🤖 AI Summary
This study addresses the challenge that existing discrete speech unit (DSU) representations struggle to preserve suprasegmental features—particularly lexical tone—during quantization, a limitation especially pronounced in tonal languages such as Mandarin and Yoruba. To mitigate this issue, the authors propose a two-stage K-means quantization strategy: first encoding segmental information and then clustering residual representations to better retain tonal characteristics. Leveraging self-supervised speech representations and multiple quantization approaches, the work systematically evaluates the capacity of DSUs to encode lexical tone. Experimental results demonstrate that the proposed method significantly outperforms current quantization schemes, effectively preserving tonal information while maintaining segmental structure. These findings highlight inherent limitations in existing DSU frameworks for tonal modeling and offer a viable pathway for improvement.
📝 Abstract
Discrete speech units (DSUs) are derived by quantising representations from models trained using self-supervised learning (SSL). They are a popular representation for a wide variety of spoken language tasks, including those where prosody matters. DSUs are especially convenient for tasks where text and speech are jointly modelled, such as text-to-speech and multimodal dialogue systems. But we have found that DSUs encode suprasegmental information less reliably than segmental structure, which we demonstrate in this work using lexical tone, though this limitation likely extends to other suprasegmental features such as prosody.

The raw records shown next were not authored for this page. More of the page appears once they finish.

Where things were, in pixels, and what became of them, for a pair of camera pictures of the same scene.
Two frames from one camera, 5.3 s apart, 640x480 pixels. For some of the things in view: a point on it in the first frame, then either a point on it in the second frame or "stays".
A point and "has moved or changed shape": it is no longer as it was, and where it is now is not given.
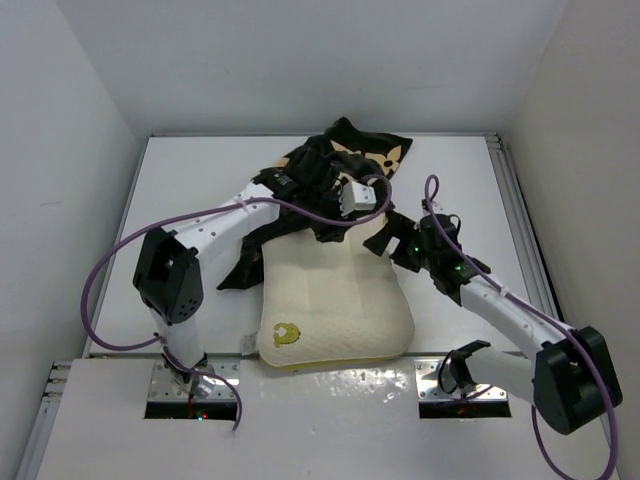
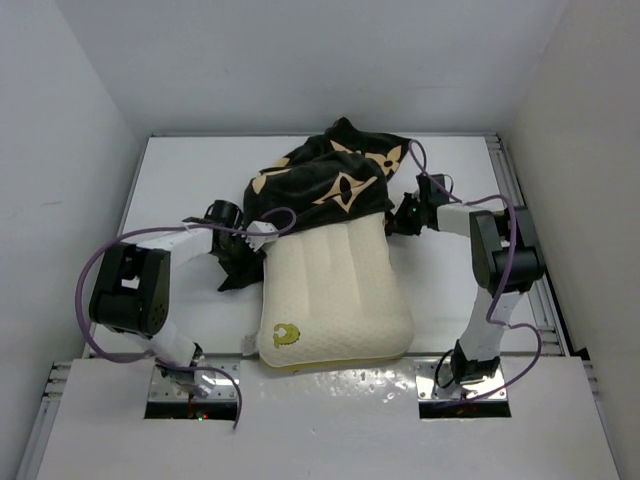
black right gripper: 399,227 → 399,224
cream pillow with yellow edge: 329,301 stays
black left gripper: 334,193 → 249,253
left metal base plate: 164,386 stays
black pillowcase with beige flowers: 340,176 has moved or changed shape
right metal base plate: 429,389 stays
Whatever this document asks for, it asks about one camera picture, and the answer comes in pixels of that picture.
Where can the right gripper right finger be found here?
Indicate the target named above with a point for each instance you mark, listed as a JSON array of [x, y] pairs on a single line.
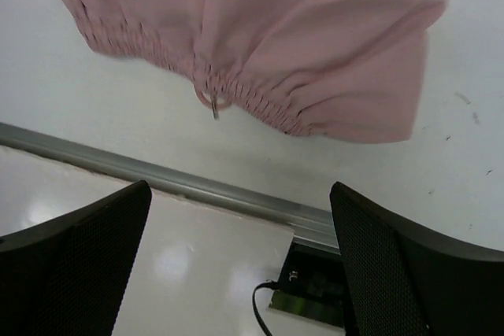
[[407, 279]]

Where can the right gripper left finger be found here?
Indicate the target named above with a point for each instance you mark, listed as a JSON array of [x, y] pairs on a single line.
[[68, 275]]

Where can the pink trousers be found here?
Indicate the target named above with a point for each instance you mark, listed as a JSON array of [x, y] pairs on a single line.
[[346, 69]]

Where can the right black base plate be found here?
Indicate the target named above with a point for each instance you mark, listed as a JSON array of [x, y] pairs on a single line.
[[313, 285]]

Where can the aluminium front rail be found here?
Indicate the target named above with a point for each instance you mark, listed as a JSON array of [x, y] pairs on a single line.
[[312, 226]]

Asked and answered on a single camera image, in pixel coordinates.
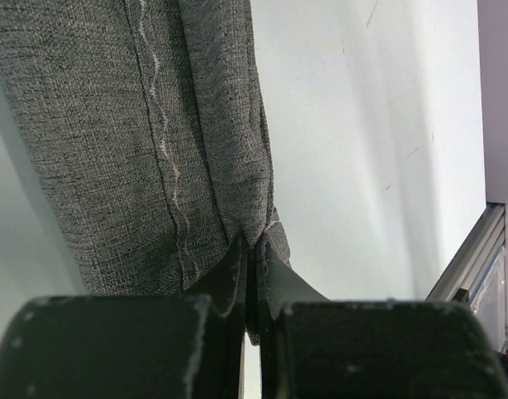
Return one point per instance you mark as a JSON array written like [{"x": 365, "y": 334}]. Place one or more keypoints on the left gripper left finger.
[{"x": 186, "y": 345}]

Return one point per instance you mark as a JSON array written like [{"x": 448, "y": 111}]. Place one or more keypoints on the front aluminium frame rail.
[{"x": 465, "y": 274}]

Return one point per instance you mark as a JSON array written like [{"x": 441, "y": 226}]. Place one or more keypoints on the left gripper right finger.
[{"x": 313, "y": 347}]

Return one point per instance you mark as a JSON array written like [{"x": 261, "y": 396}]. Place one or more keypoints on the grey cloth napkin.
[{"x": 145, "y": 124}]

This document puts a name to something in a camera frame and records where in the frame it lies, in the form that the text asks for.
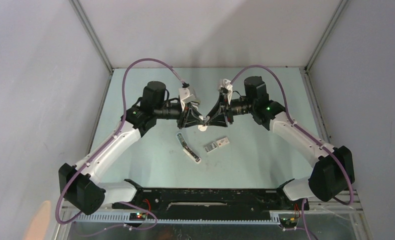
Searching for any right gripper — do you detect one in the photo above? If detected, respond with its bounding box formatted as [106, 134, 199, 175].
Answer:
[206, 92, 256, 128]

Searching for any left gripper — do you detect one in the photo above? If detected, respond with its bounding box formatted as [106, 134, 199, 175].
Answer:
[154, 100, 204, 130]

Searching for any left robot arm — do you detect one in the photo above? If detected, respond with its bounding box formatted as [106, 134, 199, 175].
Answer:
[58, 81, 203, 215]

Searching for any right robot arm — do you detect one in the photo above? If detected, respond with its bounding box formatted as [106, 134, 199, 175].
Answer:
[205, 76, 355, 209]

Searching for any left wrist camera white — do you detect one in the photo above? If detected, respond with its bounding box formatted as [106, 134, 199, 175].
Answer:
[178, 86, 201, 110]

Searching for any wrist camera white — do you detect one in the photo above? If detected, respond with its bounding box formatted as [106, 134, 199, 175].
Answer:
[217, 78, 233, 104]
[178, 86, 201, 110]

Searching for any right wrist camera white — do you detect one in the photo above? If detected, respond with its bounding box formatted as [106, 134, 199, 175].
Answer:
[217, 78, 233, 104]

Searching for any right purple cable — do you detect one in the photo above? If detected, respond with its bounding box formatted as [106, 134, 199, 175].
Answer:
[229, 64, 355, 240]

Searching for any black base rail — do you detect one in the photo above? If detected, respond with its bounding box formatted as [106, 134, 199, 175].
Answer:
[129, 187, 309, 222]

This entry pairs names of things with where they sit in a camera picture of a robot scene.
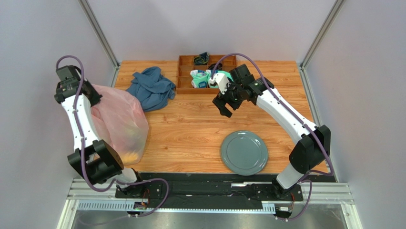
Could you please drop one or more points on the dark rolled sock back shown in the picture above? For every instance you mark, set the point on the dark rolled sock back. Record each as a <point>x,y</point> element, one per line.
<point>201,59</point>

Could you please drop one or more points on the wooden compartment tray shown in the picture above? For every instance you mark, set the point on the wooden compartment tray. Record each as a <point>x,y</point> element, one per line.
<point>185,65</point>

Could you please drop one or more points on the blue crumpled cloth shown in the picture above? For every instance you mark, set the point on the blue crumpled cloth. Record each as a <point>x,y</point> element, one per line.
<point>152,89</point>

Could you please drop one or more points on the teal white sock left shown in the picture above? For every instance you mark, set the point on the teal white sock left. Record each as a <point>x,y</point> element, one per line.
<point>199,78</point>

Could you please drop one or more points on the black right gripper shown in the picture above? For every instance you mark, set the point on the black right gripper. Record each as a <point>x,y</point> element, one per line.
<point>228,98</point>

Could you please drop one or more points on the aluminium frame rail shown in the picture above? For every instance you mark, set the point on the aluminium frame rail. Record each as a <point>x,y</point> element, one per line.
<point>328,205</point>

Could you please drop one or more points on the grey round plate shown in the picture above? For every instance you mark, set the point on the grey round plate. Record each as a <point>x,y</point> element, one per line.
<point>244,153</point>

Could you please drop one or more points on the teal white sock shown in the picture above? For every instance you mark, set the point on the teal white sock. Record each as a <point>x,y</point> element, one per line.
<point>211,72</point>
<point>199,78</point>

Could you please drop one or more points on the teal white sock right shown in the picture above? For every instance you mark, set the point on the teal white sock right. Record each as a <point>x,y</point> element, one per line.
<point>211,72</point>

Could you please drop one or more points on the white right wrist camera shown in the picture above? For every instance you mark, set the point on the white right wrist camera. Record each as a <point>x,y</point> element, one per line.
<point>221,80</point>

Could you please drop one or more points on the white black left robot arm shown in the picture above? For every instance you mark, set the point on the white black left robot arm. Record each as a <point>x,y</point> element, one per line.
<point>93,158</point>

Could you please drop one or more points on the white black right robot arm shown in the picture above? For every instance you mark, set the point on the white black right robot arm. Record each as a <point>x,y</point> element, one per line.
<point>312,142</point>

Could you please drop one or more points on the pink translucent plastic bag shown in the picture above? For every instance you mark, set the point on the pink translucent plastic bag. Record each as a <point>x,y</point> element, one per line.
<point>120,120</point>

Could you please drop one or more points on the black rolled sock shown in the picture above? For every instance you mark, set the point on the black rolled sock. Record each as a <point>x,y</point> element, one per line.
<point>215,66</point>

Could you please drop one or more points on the yellow fake fruit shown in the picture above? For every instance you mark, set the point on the yellow fake fruit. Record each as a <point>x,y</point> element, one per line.
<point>131,158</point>

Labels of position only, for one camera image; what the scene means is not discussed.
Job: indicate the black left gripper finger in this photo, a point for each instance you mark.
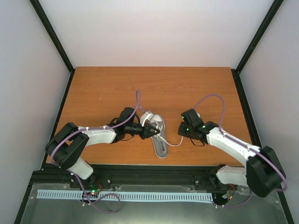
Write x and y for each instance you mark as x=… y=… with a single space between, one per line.
x=152 y=129
x=155 y=135

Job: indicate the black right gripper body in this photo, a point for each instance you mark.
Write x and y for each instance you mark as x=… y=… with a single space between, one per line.
x=185 y=132

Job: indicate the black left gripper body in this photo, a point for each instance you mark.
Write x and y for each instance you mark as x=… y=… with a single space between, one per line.
x=145 y=133

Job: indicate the grey canvas sneaker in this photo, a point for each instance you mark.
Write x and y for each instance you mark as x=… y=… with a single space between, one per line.
x=160 y=146

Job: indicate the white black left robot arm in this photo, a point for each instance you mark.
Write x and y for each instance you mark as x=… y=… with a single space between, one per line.
x=68 y=144

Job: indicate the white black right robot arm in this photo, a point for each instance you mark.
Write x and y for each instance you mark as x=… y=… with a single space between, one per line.
x=261 y=170

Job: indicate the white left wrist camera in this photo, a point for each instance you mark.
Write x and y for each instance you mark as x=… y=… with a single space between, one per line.
x=147 y=116

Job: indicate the black right table side rail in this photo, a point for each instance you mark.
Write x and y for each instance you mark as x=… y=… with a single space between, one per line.
x=254 y=135

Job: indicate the black table side rail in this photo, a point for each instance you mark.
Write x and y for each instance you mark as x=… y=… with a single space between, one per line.
x=47 y=174
x=254 y=135

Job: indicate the grey metal base plate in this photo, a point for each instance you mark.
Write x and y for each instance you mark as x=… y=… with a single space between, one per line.
x=243 y=208

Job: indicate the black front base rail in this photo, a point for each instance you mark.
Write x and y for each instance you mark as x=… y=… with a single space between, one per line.
x=108 y=176

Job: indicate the light blue slotted cable duct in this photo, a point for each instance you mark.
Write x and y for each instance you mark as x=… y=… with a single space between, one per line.
x=130 y=196

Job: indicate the black left table side rail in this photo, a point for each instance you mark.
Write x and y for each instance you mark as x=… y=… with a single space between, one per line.
x=47 y=174

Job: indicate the black aluminium frame post right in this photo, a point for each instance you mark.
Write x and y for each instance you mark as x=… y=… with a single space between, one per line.
x=275 y=6

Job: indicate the black aluminium frame post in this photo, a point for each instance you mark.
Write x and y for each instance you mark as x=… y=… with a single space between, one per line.
x=275 y=6
x=52 y=34

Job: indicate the black aluminium frame post left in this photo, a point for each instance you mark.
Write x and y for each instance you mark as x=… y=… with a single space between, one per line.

Our investigations using the tone languages Mandarin and Yorùbá show that the SSL latent representations themselves do encode tone, yet DSUs obtained using quantisation tend to prioritise phonetic structure, which makes lexical tone less reliably encoded. This remains true for a variety of quantisation methods, not only the most common, K-means.
We conclude that current DSU quantisation strategies have limitations for suprasegmental features, which suggests a need for new, tone-aware (or prosody-aware) techniques in speech representation learning. We point towards a potential form of the solution by performing K-means clustering once to encode phonetic information, then again on the residual representation, which better encodes lexical tone.